Records contained in a dataset
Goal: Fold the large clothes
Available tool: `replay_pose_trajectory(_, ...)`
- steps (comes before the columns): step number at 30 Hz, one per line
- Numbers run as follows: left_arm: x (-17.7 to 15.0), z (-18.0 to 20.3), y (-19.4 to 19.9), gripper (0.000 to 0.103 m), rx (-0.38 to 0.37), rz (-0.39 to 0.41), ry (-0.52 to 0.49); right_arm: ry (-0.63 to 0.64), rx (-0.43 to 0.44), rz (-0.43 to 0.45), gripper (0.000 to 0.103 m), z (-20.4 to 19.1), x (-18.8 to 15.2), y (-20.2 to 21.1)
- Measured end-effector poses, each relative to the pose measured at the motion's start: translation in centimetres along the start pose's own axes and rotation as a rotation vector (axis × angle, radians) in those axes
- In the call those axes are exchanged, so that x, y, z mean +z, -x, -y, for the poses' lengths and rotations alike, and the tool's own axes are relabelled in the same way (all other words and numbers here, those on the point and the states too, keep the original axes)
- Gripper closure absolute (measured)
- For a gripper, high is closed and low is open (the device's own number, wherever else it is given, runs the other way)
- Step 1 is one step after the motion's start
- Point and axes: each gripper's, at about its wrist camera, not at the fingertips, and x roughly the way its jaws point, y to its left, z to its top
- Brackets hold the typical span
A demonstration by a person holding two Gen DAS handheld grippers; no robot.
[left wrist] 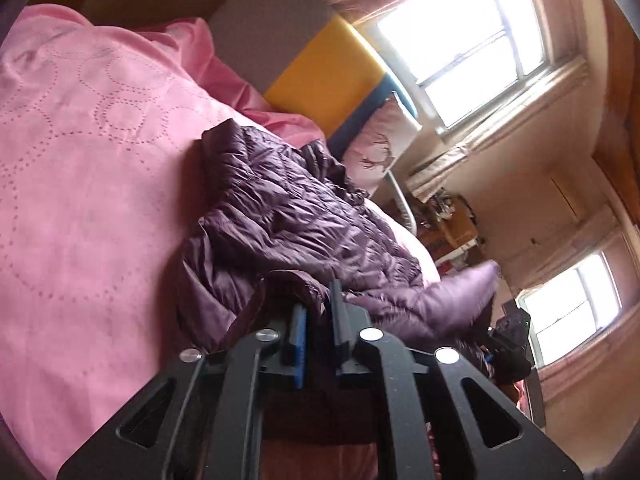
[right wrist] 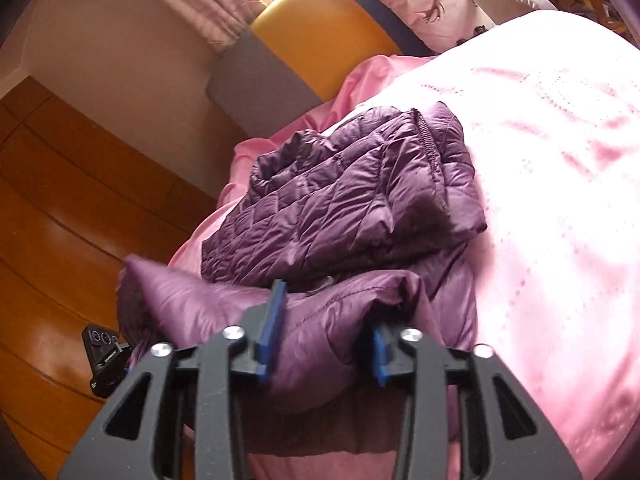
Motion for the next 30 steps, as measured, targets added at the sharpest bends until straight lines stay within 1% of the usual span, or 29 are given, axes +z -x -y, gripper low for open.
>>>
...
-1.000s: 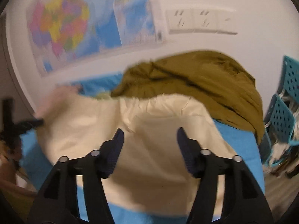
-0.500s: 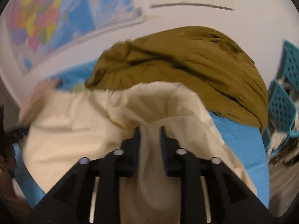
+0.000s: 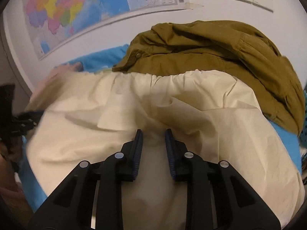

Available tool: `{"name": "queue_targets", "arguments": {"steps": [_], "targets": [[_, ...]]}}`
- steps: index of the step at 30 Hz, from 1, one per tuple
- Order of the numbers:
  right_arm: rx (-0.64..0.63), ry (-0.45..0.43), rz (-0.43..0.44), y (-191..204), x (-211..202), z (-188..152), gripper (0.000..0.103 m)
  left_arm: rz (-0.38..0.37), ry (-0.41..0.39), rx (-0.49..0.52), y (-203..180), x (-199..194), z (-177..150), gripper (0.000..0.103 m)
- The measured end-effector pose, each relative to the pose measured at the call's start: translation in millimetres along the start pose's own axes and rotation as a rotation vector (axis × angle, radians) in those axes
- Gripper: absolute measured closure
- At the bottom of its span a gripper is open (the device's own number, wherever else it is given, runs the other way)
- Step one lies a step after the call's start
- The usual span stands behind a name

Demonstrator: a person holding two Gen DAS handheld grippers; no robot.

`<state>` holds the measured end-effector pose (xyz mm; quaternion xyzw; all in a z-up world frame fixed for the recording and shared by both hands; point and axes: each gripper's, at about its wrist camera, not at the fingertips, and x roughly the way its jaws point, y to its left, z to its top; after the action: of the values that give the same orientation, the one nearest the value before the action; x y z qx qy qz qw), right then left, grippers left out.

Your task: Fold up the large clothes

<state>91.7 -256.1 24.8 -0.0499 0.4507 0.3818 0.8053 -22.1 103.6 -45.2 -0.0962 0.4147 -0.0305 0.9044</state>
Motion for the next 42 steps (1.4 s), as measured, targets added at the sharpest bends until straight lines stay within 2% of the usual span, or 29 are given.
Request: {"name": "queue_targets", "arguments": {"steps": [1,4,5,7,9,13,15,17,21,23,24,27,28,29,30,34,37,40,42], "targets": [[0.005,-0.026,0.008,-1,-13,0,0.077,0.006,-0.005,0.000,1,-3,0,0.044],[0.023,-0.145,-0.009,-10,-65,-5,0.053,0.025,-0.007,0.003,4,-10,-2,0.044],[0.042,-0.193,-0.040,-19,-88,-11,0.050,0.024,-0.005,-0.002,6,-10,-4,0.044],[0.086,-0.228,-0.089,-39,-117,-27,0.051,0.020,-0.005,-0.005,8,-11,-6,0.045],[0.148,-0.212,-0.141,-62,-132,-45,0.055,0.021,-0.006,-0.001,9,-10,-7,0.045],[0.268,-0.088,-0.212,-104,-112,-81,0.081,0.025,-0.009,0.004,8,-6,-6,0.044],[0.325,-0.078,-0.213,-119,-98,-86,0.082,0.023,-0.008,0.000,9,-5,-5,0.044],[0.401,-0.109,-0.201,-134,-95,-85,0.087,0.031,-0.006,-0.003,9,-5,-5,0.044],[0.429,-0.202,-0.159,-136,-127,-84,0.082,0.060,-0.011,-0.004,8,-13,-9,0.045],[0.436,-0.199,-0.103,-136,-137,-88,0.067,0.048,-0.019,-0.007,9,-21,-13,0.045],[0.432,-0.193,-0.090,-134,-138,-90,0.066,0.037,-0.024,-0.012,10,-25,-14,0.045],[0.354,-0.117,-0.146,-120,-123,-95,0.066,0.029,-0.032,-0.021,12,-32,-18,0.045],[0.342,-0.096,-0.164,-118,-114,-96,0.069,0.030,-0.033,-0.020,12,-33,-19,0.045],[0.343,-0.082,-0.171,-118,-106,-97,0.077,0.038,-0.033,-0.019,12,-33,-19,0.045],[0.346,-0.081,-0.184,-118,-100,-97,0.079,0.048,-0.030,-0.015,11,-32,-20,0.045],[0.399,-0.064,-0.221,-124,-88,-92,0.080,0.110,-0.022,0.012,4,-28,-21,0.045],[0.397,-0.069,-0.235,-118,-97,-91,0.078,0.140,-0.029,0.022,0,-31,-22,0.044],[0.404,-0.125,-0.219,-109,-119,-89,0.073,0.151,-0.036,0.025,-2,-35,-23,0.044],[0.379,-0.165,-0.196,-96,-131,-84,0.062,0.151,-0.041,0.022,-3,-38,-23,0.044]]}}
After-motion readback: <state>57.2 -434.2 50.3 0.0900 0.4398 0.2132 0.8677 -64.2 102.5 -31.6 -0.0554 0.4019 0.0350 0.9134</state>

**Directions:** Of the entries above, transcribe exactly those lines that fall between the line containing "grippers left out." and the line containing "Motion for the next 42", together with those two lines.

**Answer section:**
`<state>` holds the measured end-effector pose (xyz mm; quaternion xyzw; all in a z-up world frame fixed for the recording and shared by both hands; point and axes: each gripper's, at about its wrist camera, not at the fingertips, and x roughly the way its jaws point, y to its left, z to its top; after the action: of the values that give the same orientation, the one nearest the value before the action; x y z qx qy qz qw), right then left, grippers left out.

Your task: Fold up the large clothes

<state>91.7 -256.1 24.8 -0.0499 0.4507 0.3818 0.8053 -22.1 103.6 -45.2 -0.0962 0.4147 -0.0305 0.9044</state>
Motion for the next 42 steps (1.4 s), as measured, targets added at the sharpest bends until straight lines stay within 2% of the usual span, or 29 are given.

No additional output is required.